RFC: User-directed code transformations with #pragma clang transform

Dear Clang community,

I am working on adding more powerful compiler optimization directives
that allows the programmer to steer optimization decisions in mid-end.
Most recently presented this work at the LLVM Dev Meeting [2] and I am
looking for reviewers https://reviews.llvm.org/D69088.

Hi Michael, thanks for this RFC! I just have a few questions and
comments to start off.

Are these pragmas meant to be advisory or prescriptive (when legal)?

From your description and motivation I assume the latter but I wanted to

double-check.

* Hints are emitted in form of metadata (MDNode) that can be dropped
by mid-end optimizers

Below you state that metadata will be used to encode the transformations
and order. Doesn't this suffer from the same problem?

The selection is currently limited to the passes LLVM currently
supports. I am working on more transformations that currently are only
picked-up by Polly. The largest difference to loop hints is that it
allows to specify in which order the transformations are applied,
which is ignored by clang's current LoopHint attribute. That is, the
following for reverses the loop, then unrolls it.

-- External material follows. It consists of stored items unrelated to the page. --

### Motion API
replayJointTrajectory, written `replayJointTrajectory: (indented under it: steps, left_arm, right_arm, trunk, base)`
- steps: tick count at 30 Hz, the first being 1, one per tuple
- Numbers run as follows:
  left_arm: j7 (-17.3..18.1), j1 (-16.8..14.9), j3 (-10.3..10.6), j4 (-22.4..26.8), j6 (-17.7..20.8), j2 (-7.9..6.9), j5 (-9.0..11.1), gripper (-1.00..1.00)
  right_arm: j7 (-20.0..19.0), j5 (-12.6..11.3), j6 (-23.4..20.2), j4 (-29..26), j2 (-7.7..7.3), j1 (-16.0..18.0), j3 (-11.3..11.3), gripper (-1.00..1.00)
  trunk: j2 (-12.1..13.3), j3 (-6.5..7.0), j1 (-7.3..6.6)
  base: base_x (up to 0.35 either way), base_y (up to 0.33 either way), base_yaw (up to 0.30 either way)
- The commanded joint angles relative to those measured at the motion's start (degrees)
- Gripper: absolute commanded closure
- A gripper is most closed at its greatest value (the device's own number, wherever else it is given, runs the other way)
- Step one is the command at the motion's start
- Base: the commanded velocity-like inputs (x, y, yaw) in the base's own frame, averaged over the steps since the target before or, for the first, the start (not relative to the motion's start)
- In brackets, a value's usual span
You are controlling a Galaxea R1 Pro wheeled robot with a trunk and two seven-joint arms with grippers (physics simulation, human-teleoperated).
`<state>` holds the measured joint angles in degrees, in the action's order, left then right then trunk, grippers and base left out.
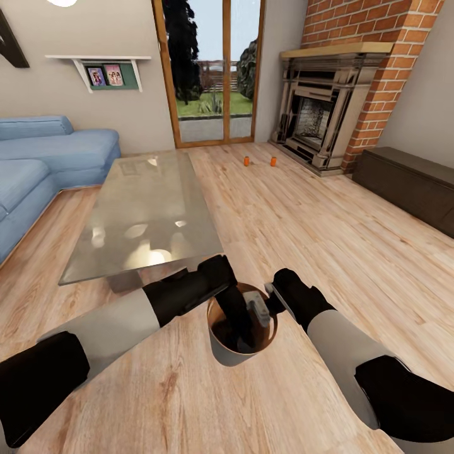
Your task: Put the three can of soda from the living room inside the tash can in the kitchen.
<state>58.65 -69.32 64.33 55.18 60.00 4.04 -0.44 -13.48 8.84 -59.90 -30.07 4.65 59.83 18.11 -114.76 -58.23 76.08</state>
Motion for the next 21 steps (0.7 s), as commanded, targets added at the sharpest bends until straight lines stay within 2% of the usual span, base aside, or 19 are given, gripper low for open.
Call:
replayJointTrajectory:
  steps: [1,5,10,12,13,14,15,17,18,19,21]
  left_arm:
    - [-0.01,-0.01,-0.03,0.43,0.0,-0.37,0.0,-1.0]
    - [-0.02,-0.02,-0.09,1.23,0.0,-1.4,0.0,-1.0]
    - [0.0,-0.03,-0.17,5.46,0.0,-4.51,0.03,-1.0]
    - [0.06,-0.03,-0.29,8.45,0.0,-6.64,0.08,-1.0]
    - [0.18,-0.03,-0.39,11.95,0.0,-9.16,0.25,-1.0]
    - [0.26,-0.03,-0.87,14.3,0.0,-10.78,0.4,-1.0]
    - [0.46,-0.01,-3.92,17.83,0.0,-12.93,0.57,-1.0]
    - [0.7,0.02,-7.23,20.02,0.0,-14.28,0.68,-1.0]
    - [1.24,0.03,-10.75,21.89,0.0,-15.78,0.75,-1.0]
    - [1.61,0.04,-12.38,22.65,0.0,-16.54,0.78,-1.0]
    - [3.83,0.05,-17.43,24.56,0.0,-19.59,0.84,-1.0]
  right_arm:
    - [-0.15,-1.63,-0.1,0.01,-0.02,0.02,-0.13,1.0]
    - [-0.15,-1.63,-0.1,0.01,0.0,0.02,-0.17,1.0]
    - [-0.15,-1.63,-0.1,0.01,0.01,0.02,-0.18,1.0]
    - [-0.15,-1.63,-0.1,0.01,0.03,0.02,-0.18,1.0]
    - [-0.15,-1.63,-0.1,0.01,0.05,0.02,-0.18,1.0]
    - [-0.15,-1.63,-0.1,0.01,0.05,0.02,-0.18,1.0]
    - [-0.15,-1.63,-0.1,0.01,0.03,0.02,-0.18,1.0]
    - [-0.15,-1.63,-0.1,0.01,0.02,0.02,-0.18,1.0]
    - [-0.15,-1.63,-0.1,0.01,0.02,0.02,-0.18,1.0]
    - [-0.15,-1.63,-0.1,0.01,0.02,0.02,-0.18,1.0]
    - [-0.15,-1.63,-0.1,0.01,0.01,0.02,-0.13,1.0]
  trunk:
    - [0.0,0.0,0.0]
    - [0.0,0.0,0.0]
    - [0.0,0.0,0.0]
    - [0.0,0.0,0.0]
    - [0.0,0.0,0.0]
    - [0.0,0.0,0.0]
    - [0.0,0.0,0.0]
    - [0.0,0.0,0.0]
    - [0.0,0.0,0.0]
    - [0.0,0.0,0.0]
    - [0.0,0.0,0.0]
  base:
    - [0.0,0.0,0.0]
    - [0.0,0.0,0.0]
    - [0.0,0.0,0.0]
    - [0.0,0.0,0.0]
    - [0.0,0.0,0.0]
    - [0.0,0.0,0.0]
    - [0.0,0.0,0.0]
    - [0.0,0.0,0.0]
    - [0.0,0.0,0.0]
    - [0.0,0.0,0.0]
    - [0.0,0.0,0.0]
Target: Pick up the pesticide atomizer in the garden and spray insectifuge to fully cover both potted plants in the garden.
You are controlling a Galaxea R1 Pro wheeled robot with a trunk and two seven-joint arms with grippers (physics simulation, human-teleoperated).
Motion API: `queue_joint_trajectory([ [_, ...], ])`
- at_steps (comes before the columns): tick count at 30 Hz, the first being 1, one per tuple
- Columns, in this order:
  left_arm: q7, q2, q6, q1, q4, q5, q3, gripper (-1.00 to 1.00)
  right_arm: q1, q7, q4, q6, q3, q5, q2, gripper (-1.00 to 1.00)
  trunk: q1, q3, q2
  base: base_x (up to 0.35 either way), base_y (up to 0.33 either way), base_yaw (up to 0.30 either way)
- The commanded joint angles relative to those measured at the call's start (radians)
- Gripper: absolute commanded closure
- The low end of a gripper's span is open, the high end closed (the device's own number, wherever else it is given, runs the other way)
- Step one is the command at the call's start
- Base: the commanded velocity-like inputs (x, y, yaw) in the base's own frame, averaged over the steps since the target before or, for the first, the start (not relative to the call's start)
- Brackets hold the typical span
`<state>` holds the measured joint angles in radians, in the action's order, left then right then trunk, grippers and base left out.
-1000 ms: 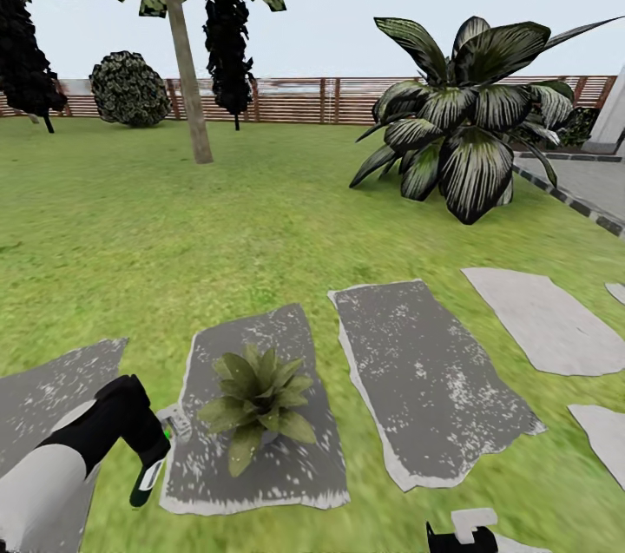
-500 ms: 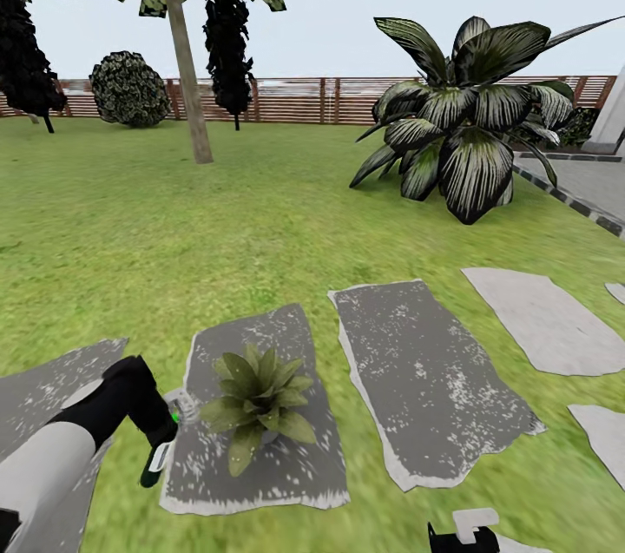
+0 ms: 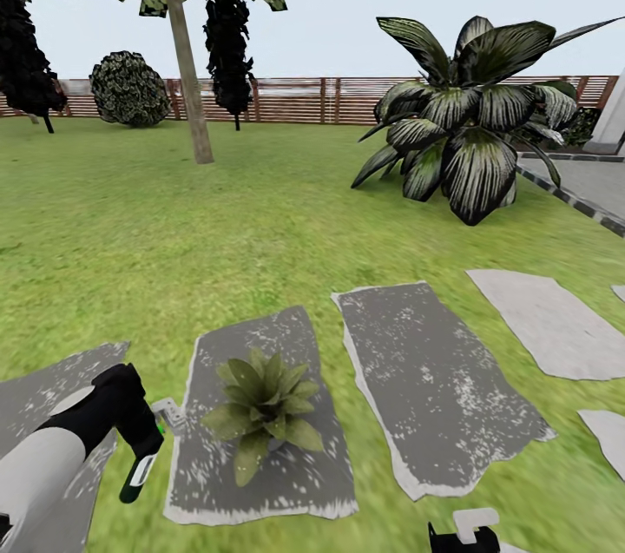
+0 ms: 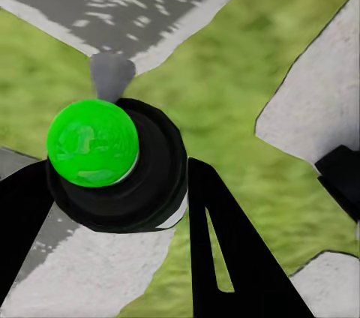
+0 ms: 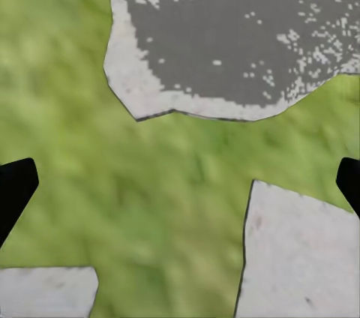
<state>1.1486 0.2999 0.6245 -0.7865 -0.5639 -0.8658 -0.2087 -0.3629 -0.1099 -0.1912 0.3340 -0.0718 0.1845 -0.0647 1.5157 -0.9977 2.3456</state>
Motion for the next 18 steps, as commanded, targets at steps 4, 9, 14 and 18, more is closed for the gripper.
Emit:
queue_joint_trajectory([
  [4,-0.091,0.001,-0.001,0.022,0.089,0.011,-0.003,1.0,-0.001,-0.002,0.001,0.003,-0.007,0.01,0.0,-1.0,0.0,-0.001,0.0,0.012,0.012,0.0],
  [9,-0.102,-0.002,-0.002,0.022,0.063,0.012,0.002,1.0,-0.001,-0.002,0.001,0.003,-0.006,0.01,0.0,-1.0,0.0,-0.001,0.0,0.0,0.0,0.0],
  [14,-0.102,-0.006,-0.002,0.022,-0.013,0.012,0.023,1.0,-0.001,-0.002,0.001,0.003,-0.006,0.01,0.0,-1.0,0.0,-0.001,0.0,0.0,0.0,0.0],
  [18,-0.102,-0.008,-0.004,0.023,-0.013,0.013,0.042,1.0,-0.001,-0.002,0.001,0.003,-0.006,0.01,0.0,-1.0,0.0,-0.001,0.0,0.0,0.0,0.0],
])
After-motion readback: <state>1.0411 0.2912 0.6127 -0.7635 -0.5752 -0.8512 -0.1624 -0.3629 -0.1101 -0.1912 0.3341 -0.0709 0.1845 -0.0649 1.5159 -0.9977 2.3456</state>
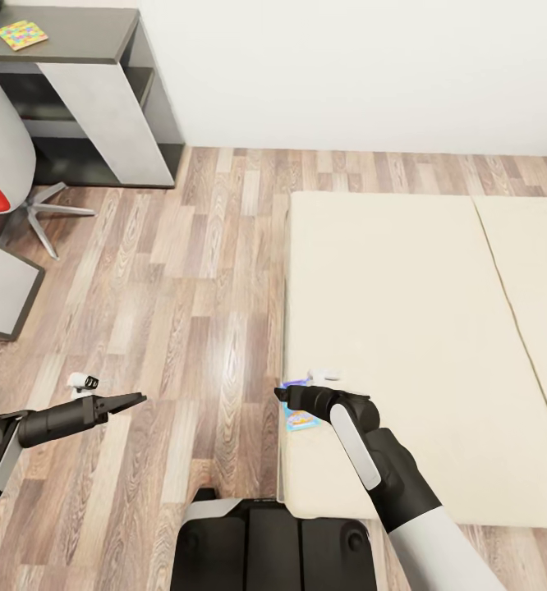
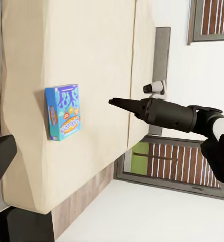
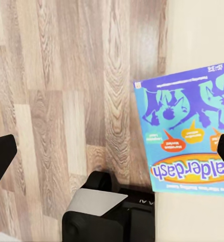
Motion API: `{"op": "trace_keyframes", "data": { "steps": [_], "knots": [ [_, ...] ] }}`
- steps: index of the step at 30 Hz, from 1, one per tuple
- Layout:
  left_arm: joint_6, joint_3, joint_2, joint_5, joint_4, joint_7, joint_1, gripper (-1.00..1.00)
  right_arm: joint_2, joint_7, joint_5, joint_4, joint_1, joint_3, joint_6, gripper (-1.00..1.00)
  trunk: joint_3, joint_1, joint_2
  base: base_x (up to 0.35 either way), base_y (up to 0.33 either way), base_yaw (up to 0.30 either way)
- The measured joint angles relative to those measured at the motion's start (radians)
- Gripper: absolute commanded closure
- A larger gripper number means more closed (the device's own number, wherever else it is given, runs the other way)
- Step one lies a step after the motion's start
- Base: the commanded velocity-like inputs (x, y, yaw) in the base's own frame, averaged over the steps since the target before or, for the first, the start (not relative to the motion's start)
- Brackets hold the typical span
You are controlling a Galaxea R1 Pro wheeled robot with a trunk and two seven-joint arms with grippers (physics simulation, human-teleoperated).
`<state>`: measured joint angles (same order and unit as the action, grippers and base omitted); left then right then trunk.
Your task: Put all the toys in the child's room - the three board games (two on the bed and one on the table), the two jigsaw puzzles on the table, and the tennis ball on the table - inside the toy box on the table in the child's room.
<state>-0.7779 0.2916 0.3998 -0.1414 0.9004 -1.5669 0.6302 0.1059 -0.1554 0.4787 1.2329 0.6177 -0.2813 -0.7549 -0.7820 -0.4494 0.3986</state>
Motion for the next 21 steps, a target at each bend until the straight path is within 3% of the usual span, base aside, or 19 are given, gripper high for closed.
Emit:
{"op": "trace_keyframes", "data": {
  "steps": [21],
  "knots": [
    [0.0, 0.0, -0.001, 0.001, 0.0, 0.0, 0.0, -1.0, 0.0, 0.0, 0.0, -0.001, 0.0, -0.002, 0.001, -1.0, 0.035, 0.0, 0.0, 0.0, 0.0, 0.002]
  ]
}}
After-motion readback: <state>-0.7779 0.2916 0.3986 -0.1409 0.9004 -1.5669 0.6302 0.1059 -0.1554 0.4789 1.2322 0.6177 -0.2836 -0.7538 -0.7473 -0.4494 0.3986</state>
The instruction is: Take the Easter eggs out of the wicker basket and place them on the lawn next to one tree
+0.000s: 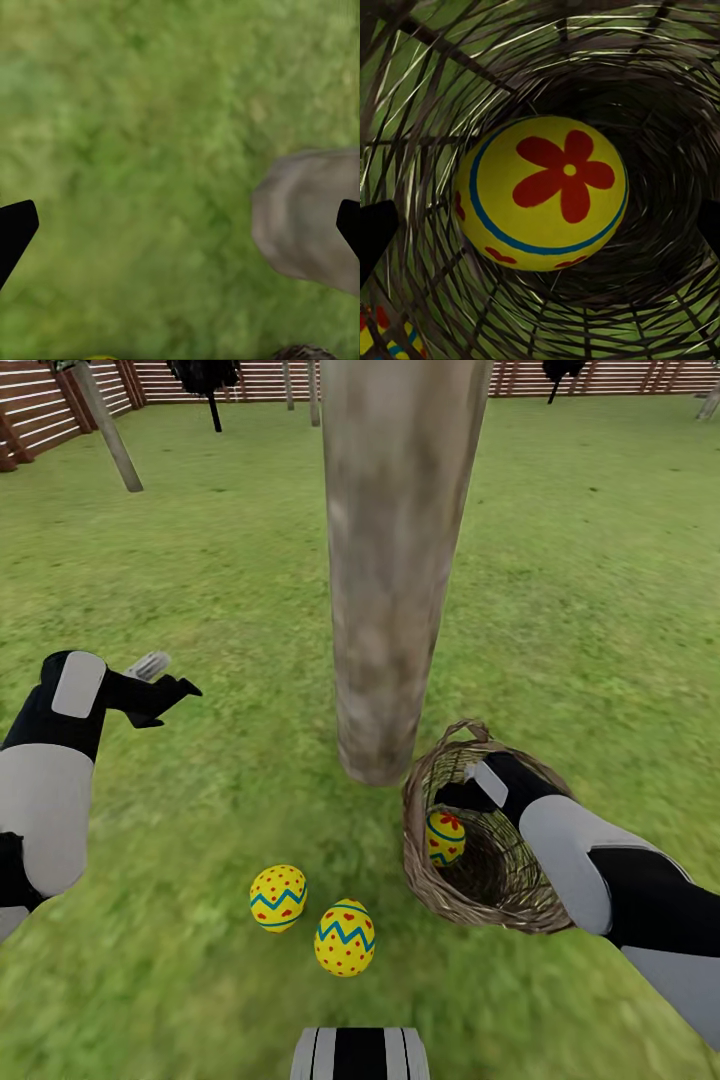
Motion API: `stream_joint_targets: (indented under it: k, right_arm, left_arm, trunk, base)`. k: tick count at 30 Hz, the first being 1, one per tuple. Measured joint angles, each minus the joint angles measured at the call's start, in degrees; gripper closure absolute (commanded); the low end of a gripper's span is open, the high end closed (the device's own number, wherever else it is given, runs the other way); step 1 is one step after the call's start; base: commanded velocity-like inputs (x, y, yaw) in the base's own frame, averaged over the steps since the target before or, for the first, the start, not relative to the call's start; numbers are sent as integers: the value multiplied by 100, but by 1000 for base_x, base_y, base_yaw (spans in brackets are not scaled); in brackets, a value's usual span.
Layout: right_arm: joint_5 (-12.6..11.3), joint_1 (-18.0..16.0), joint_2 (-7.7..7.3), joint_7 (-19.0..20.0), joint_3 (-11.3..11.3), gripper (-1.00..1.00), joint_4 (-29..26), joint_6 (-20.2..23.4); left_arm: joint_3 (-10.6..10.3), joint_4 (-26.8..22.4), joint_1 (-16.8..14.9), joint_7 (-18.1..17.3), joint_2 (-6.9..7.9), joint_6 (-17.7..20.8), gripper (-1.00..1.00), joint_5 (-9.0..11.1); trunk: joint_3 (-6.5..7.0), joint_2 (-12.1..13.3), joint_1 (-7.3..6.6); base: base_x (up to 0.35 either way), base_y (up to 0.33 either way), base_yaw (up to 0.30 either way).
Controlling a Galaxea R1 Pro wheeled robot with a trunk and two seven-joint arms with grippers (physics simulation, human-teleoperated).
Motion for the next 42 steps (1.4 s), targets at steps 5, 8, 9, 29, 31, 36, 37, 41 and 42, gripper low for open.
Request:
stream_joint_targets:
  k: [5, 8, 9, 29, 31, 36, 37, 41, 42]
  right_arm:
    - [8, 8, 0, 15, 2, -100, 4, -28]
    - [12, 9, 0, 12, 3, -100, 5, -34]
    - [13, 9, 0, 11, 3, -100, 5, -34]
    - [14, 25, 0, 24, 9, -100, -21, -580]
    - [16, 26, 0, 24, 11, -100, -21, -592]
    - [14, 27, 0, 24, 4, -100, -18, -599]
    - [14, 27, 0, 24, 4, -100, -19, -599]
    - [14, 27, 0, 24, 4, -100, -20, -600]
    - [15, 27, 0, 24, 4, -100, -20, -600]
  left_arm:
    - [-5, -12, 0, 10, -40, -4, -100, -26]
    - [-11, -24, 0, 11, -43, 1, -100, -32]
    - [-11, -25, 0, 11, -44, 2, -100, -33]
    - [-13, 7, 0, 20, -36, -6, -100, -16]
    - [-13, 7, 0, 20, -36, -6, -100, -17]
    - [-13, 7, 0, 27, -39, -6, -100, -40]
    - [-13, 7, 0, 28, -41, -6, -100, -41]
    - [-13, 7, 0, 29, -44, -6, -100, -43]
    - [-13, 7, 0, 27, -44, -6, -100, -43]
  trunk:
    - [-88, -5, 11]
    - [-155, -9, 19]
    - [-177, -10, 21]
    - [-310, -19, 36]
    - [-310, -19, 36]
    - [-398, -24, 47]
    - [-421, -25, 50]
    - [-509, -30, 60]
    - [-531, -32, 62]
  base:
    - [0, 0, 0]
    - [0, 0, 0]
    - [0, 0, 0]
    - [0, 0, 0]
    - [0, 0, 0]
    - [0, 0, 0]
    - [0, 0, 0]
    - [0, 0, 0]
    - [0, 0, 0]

    #pragma clang transform unroll partial(2)
    #pragma clang transform reverse
    for (int i = 0; i < 128; i+=1)
      body(i);

This seems unintuitive to me. I would expect this to unroll first and
then reverse. I get the "inner-to-outer" ordering you present here, but
I wonder if it will be too easy for users to get something unexpected.

Will it be possible to list multiple transformations with one directive?

     #pragma clang transform reverse, unroll partial(2)

If so, then the "inner-to-outer" ordering seems even more problematic:

     #pragma clang transform reverse, unroll partial(2)
     #pragma clang transform distribute, vectorize

In what order are the transformations applied?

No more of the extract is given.